# [DATA BLOCK]
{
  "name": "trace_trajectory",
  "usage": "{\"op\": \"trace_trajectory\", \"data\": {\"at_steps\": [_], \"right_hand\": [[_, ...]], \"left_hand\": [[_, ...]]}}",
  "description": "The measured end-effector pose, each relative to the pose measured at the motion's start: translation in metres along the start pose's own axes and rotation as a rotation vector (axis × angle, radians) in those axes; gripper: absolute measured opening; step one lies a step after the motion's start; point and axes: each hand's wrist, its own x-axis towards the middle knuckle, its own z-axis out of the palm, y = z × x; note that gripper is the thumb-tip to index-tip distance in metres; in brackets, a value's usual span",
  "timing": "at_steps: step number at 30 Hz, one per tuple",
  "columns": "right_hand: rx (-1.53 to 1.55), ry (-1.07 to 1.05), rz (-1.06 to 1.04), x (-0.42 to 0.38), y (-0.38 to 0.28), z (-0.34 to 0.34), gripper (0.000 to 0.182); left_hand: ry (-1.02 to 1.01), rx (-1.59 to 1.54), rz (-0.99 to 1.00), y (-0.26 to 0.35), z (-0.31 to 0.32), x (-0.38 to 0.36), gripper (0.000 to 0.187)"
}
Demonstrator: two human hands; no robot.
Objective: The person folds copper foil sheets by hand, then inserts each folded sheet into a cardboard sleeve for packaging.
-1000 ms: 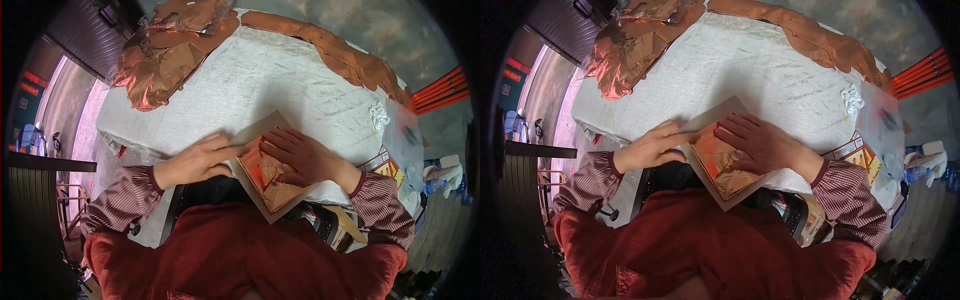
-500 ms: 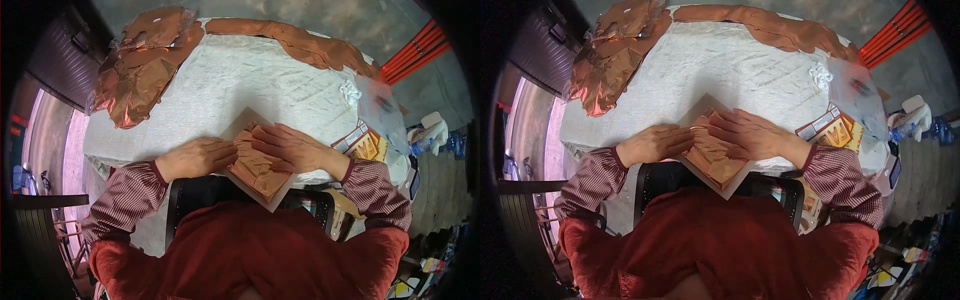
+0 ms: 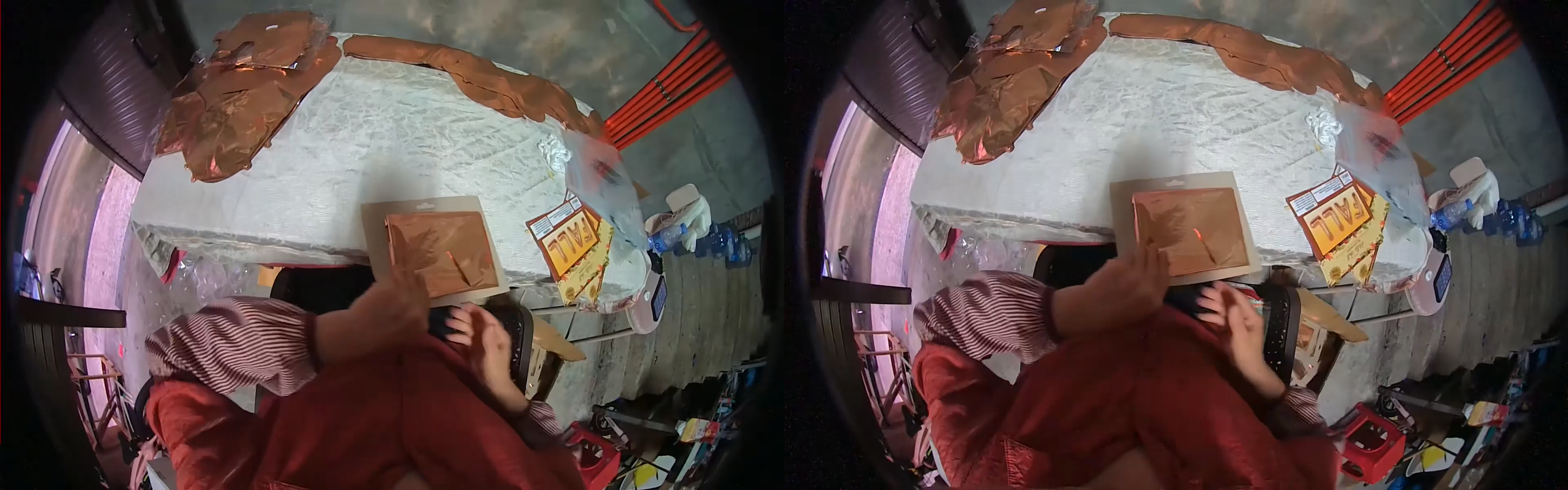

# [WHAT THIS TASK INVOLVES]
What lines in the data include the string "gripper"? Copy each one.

# [YOUR RESPONSE]
  "description": "The measured end-effector pose, each relative to the pose measured at the motion's start: translation in metres along the start pose's own axes and rotation as a rotation vector (axis × angle, radians) in those axes; gripper: absolute measured opening; step one lies a step after the motion's start; point and axes: each hand's wrist, its own x-axis towards the middle knuckle, its own z-axis out of the palm, y = z × x; note that gripper is the thumb-tip to index-tip distance in metres; in brackets, a value's usual span",
  "columns": "right_hand: rx (-1.53 to 1.55), ry (-1.07 to 1.05), rz (-1.06 to 1.04), x (-0.42 to 0.38), y (-0.38 to 0.28), z (-0.34 to 0.34), gripper (0.000 to 0.182); left_hand: ry (-1.02 to 1.01), rx (-1.59 to 1.54), rz (-0.99 to 1.00), y (-0.26 to 0.35), z (-0.31 to 0.32), x (-0.38 to 0.36), gripper (0.000 to 0.187)"

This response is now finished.